Goldman Sachs Group Inc must face a class-action lawsuit accusing it of defrauding investors to whom it sold $2 billion of risky debt linked to subprime mortgages that it was betting against before the 2008 financial crisis, a federal judge ruled on Thursday.

U.S. District Judge Victor Marrero in Manhattan rejected Goldman's argument that claims by investors, led by the hedge fund Dodona I LLC, over collateralized debt obligations known as Hudson Mezzanine Funding were too "rife with differences, idiosyncrasies and conflicts" to be pursued together.

Marrero said that to require individual lawsuits over the CDOs, which he once characterized as "Rube Goldberg-like," would "exponentially" raise costs and waste judicial resources.

Class certification can make it easier for plaintiffs to obtain larger recoveries at lower cost.

Goldman spokesman Michael DuVally declined to comment. Lawrence Lederer, a lawyer for Dodona, was not immediately available to comment.

Dodona was formed in 2007 by Alan Brody, who also created the firm Epirus Capital Management LLC.

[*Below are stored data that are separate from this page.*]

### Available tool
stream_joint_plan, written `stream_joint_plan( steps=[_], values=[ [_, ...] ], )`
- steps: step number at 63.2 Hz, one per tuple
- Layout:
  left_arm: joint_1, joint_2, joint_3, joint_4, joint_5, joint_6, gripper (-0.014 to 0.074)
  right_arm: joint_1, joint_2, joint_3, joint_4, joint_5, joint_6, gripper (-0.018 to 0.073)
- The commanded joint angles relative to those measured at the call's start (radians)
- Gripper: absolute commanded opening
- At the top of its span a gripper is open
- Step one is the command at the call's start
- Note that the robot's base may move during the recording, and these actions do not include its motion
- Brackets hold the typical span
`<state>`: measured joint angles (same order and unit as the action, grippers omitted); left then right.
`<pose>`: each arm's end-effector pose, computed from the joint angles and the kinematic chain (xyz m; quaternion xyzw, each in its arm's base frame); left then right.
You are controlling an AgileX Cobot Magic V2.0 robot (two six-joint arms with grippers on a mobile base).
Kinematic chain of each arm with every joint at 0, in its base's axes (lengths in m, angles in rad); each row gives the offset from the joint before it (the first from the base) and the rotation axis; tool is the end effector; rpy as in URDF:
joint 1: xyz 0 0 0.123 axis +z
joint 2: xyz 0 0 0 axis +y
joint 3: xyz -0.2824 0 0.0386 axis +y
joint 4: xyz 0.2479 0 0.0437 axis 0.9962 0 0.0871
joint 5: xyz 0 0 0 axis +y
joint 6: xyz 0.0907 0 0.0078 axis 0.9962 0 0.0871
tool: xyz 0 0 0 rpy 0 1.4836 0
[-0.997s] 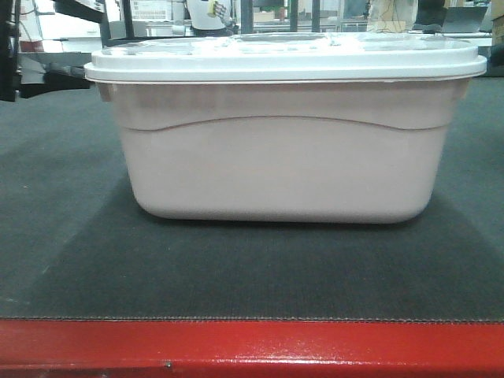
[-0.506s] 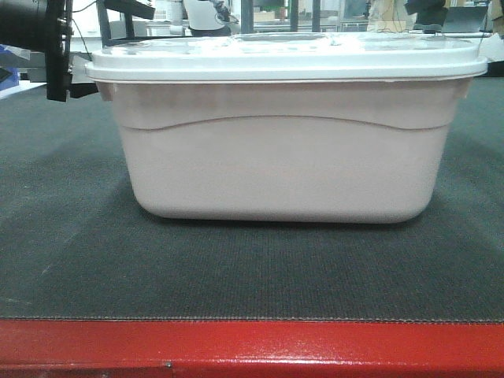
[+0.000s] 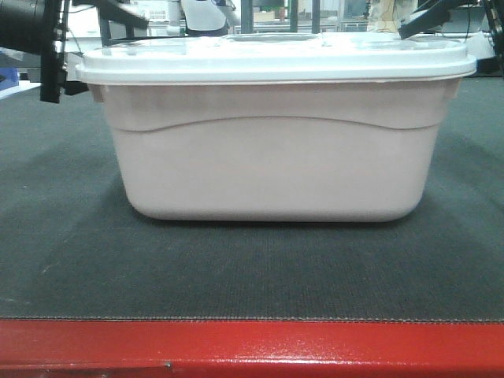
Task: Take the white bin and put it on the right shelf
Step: 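Grip the bin's lid rims with both grippers and lift it, then hold the lifted bin with both grippers above the table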
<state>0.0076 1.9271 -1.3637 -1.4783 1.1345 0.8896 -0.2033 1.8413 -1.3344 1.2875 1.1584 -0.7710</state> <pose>0.3988 -0.0792 0.2544 0.0470 0.7949 -0.5513 0.2490 0.3828 0.0029 0.2666 0.0089 0.8358 0.4865 0.2544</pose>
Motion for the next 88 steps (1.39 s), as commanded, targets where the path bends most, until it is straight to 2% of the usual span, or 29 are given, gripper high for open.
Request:
stream_joint_plan(
  steps=[1,4,13,24,41,54,66,88],
  values=[
    [-0.013,-0.051,-0.032,-0.094,0.181,-0.025,0.0137,0.018,-0.045,-0.024,0.062,0.170,-0.026,0.0095],
    [-0.013,-0.051,-0.032,-0.094,0.181,-0.024,0.0067,0.018,-0.046,-0.024,0.065,0.175,-0.026,0.0052],
    [-0.013,-0.053,-0.033,-0.096,0.181,-0.024,-0.0136,0.018,-0.059,-0.024,0.105,0.175,-0.026,0.0057],
    [-0.013,-0.079,-0.035,-0.096,0.181,-0.024,-0.0118,0.018,-0.106,-0.024,0.189,0.175,-0.034,0.0057],
    [-0.013,-0.195,-0.035,-0.146,0.181,-0.024,-0.0118,0.018,-0.213,-0.025,0.318,0.175,-0.052,0.0057],
    [-0.013,-0.285,-0.035,-0.172,0.181,-0.024,-0.0118,0.018,-0.302,-0.025,0.353,0.175,-0.052,0.0057],
    [-0.041,-0.363,-0.037,-0.252,0.181,-0.024,-0.0118,0.018,-0.388,-0.025,0.388,0.175,-0.052,0.0057],
    [-0.123,-0.391,-0.170,-0.246,0.181,-0.024,-0.0118,0.018,-0.479,-0.025,0.397,0.175,-0.052,0.0057]
  ],
)
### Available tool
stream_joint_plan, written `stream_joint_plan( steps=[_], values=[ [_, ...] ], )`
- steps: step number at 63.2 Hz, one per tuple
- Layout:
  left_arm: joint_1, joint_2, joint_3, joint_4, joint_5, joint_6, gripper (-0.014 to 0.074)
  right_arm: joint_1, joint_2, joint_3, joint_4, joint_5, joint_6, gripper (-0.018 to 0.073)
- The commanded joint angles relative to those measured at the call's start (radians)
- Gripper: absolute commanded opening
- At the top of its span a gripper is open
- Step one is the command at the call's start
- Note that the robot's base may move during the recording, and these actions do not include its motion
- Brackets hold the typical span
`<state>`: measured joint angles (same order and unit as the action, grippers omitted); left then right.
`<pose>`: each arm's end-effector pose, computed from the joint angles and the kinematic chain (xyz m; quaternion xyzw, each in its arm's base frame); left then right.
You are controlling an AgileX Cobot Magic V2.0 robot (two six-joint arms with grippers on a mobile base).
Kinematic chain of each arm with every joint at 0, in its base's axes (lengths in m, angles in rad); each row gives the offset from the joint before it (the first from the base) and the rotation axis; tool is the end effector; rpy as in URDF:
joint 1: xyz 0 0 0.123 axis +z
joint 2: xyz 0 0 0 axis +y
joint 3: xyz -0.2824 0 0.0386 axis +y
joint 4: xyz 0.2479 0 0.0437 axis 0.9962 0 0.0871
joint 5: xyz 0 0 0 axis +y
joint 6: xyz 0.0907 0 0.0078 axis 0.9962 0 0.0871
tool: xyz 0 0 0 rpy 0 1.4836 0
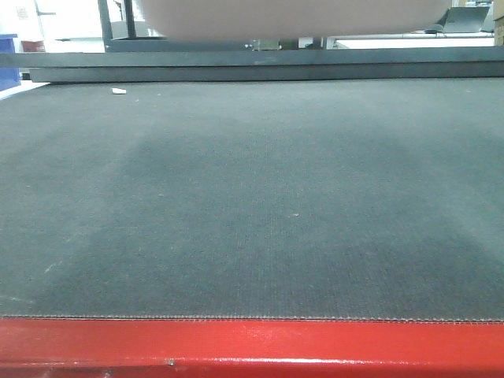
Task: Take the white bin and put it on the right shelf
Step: 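Hold the lifted bin with both grippers above the table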
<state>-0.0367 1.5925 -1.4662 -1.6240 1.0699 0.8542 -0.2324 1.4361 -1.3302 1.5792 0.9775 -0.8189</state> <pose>0.3367 -0.0922 0.4192 0.1139 0.6878 -0.5792 0.4225 0.3115 0.0039 0.4250 0.0096 0.7083 0.4856 0.5123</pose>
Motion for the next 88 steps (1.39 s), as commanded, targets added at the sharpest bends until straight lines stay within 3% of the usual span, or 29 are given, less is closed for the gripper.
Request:
stream_joint_plan(
  steps=[1,88],
  values=[
    [-0.080,-0.056,-0.073,-0.101,0.246,0.011,-0.0118,0.047,-0.075,-0.030,0.105,0.356,-0.004,0.0057],
    [-0.089,-0.056,-0.108,-0.102,0.232,0.011,-0.0118,0.047,-0.102,-0.030,0.109,0.288,-0.004,0.0057]
  ],
)
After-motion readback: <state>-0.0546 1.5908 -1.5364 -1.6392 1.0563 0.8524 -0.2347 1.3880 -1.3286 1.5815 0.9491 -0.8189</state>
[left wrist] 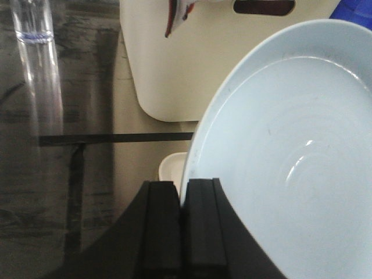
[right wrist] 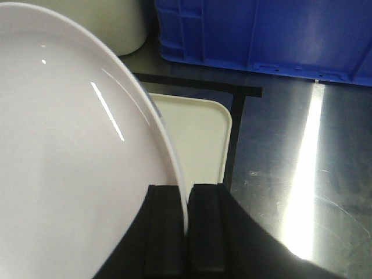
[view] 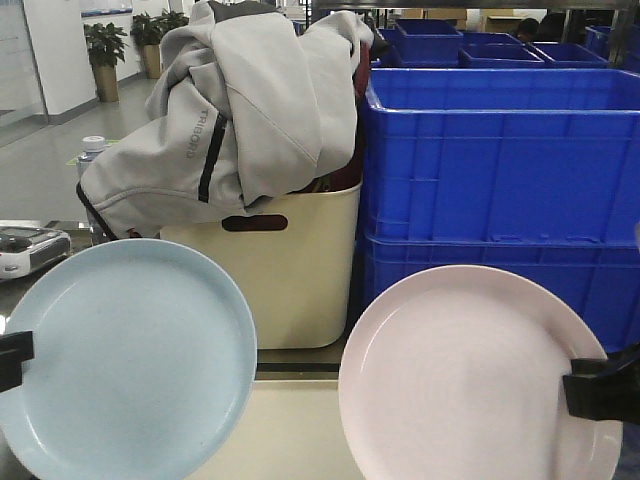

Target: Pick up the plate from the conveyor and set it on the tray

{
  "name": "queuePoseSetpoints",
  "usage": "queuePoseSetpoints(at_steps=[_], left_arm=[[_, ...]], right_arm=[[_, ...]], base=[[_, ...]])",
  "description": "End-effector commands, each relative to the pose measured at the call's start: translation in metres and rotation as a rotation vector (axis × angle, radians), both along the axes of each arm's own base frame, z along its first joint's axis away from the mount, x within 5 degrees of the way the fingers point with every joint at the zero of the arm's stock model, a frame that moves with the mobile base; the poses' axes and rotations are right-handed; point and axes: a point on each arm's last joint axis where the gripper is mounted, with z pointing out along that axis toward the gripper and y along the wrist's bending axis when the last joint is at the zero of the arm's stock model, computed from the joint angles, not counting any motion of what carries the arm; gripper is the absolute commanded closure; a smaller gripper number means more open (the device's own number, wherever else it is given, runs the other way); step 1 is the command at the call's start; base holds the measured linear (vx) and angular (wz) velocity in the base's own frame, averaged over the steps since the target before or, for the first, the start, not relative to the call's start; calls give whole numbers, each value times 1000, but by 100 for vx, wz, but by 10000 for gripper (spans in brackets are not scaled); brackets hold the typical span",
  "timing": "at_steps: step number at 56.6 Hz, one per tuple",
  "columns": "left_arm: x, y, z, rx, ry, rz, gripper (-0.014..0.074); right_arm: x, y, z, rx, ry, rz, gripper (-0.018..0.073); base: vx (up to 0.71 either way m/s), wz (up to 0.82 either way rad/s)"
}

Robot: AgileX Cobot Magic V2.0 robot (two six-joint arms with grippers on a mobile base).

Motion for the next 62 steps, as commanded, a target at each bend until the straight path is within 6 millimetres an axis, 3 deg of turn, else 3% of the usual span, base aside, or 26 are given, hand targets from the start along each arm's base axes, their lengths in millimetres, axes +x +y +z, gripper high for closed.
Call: queuePoseSetpoints(at_steps=[1, 13, 28, 36, 40, 41, 53, 62], left_arm=[[6, -1, 15, -58, -92, 25, 602], [25, -12, -2, -114, 9, -15, 602], [70, -75, -53, -238, 176, -252, 597], [84, -91, -73, -278, 214, -269, 568], [86, -95, -77, -277, 220, -282, 532], [86, -95, -77, -254, 205, -296, 464], [87, -94, -77, -232, 186, -297, 262], [87, -93, -76, -238, 180, -291, 153]], right_arm=[[-6, -7, 24, 38, -171, -37, 568], [-16, -16, 31, 34, -208, -92, 568], [-18, -16, 31, 41, -208, -91, 568], [-18, -16, 31, 45, -202, -91, 568], [-18, -16, 30, 44, -197, -92, 568], [-18, -16, 30, 46, -196, -91, 568], [-18, -15, 30, 51, -194, -90, 568], [-18, -15, 30, 52, -189, -90, 568]], base=[[0, 0], [0, 0], [0, 0], [0, 0], [0, 0], [0, 0], [0, 0], [0, 0]])
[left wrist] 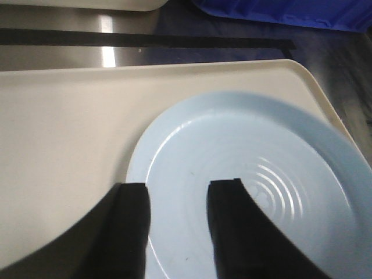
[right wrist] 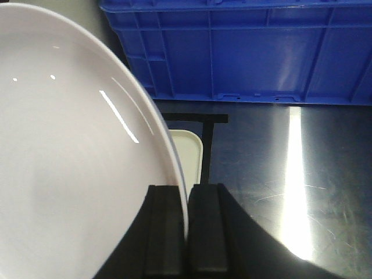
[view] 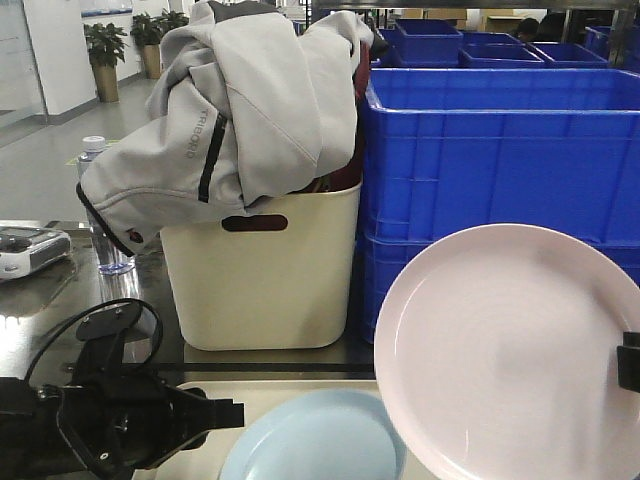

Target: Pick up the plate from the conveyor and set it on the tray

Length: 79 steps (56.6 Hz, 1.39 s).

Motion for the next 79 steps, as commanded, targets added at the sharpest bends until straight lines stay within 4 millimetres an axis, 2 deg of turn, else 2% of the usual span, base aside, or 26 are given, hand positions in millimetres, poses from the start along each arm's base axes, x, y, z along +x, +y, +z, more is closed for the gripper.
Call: queuePoseSetpoints(at_steps=[1, 10, 15, 20, 26, 33, 39, 43, 51, 55, 71, 75, 79], left_arm=[[-2, 0, 24, -51, -69, 27, 149], [-15, 7, 47, -39, -178, 14, 167], [-29, 14, 69, -17, -283, 14, 248], [-49, 25, 96, -12, -405, 39, 381], [-77, 38, 124, -17, -547, 67, 599], [-101, 48, 144, -31, -645, 93, 602], [-111, 52, 150, -45, -665, 104, 599], [-112, 53, 150, -47, -654, 111, 598], [-110, 52, 147, -57, -623, 114, 596], [-110, 52, 147, -57, -623, 114, 596], [-110, 52, 147, -46, -627, 111, 596], [-111, 52, 145, -11, -629, 89, 596], [-111, 51, 141, 29, -618, 62, 596]], right_arm=[[-2, -1, 16, 22, -105, 7, 568], [4, 6, 10, 60, -45, 30, 568], [16, 14, 3, 96, -4, 52, 568], [35, 28, -7, 141, 34, 96, 568], [66, 46, -25, 178, 77, 153, 568], [105, 68, -59, 237, 160, 188, 568], [129, 80, -89, 247, 233, 206, 568], [140, 86, -105, 252, 268, 215, 564], [150, 93, -123, 240, 298, 258, 505], [151, 96, -125, 246, 296, 280, 451], [152, 99, -122, 251, 260, 330, 139], [150, 98, -119, 218, 236, 354, 106], [146, 95, -111, 165, 196, 378, 134]], base=[[0, 0], [0, 0], [0, 0], [0, 0], [0, 0], [0, 0], [0, 0], [0, 0], [0, 0], [0, 0], [0, 0], [0, 0], [0, 0]])
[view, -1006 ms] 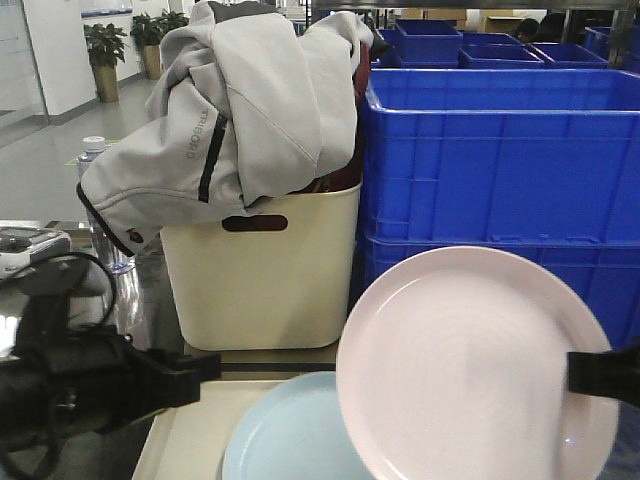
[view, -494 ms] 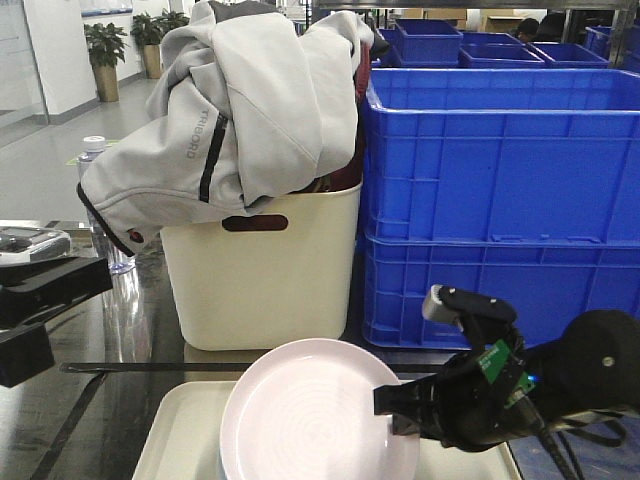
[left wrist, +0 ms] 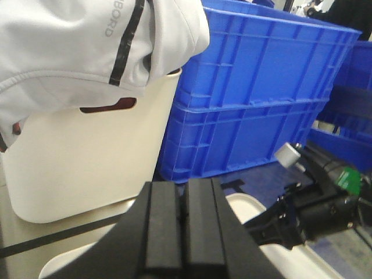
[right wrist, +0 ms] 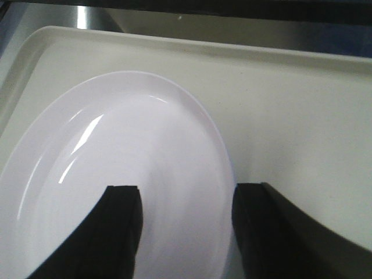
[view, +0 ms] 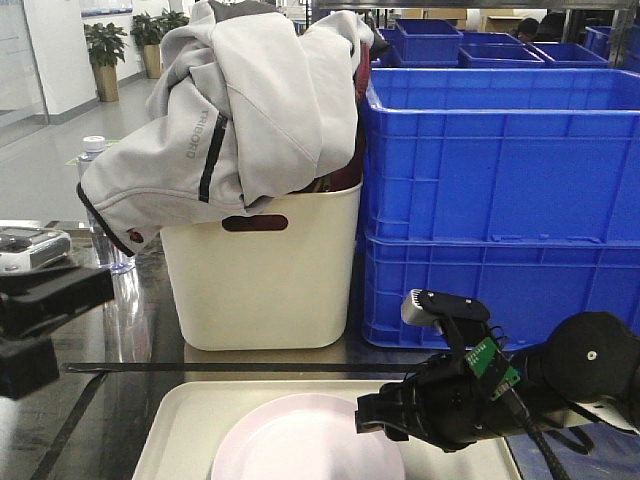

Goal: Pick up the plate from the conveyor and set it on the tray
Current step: 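Lower the pink plate with the right gripper onto the blue plate, then open the right gripper and withdraw both arms from the tray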

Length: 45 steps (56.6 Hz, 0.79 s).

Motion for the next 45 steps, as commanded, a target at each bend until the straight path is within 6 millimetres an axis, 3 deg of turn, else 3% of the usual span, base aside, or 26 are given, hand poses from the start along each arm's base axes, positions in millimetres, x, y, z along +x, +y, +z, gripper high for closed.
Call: queuePoseSetpoints(at_steps=[1, 5, 15, 23, 29, 36, 45], left_arm=[[-3, 3, 10, 2, -37, 17, 596], [-3, 4, 5, 70, -9, 19, 596], [-2, 18, -16, 291, 146, 129, 596], [-3, 38, -29, 465, 272, 282, 596], [-14, 46, -25, 474, 228, 324, 596], [-35, 50, -27, 397, 117, 316, 596], [-61, 56, -51, 329, 36, 301, 596]], right_arm=[[-5, -7, 38, -11, -172, 6, 151], [-14, -13, 50, -74, -232, 29, 237], [-50, -39, 91, -211, -338, 7, 576], [-85, -64, 120, -296, -417, -79, 573], [-117, -78, 128, -274, -524, -123, 571], [-149, -89, 110, -230, -621, -142, 571], [-182, -100, 83, -157, -692, -181, 570]], base=[[0, 0], [0, 0], [0, 0], [0, 0], [0, 0], [0, 0], [0, 0]])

Dodona accused Goldman of creating Hudson Mezzanine Funding 2006-1 and 2006-2, which were backed by residential mortgage-backed securities, in late 2006 to offload subprime risk on unwitting investors and then secretly selling the CDOs short.

Selling short involves betting that an investment will fall in value.

Dodona said it bought $4 million of Hudson notes in early 2007, but lost 97 percent of its investment when it sold them at 2.5 cents on the dollar just nine months later.

In April 2011, the U.S. Senate Permanent Subcommittee on Investigations cited the Hudson CDOs as evidence that Goldman tried to profit at clients' expense ahead of the financial crisis by shedding exposure to subprime mortgages.

Investment Understandable Only To A Select Few

Goldman and many other large banks have faced lawsuits accusing them of selling risky mortgage-backed securities that they knew or should have known would lose value. Some lawsuits also have accused banks of surreptitiously betting against the securities, or letting favored clients do so.

Marrero in March 2012 wrote that the Hudson CDOs were "a form of investment instrument that, Rube Goldberg-like, few but a select group of its own designers, engineers and lawyers could clearly explain, let alone understand, precisely how it functions or exactly what it does."

Goldman has also been sued over other mortgage-linked debt.

In April 2010, the U.S. Securities and Exchange Commission accused the bank and vice president Fabrice Tourre of selling the risky Abacus 2007-AC1 CDO in early 2007, while letting hedge fund billionaire John Paulson bet against it.

Goldman settled with the SEC for $550 million in July 2010, without admitting wrongdoing. Tourre was found liable for fraud by a federal jury in Manhattan last August; a judge is weighing what penalties to assess ahead of a likely appeal.

Dodona is represented by law firm Berger & Montague, which Marrero named as class counsel in the Hudson CDO case.

The case is Dodona I LLC v. Goldman Sachs & Co et al, U.S. District Court, Southern District of New York, No. 10-07497.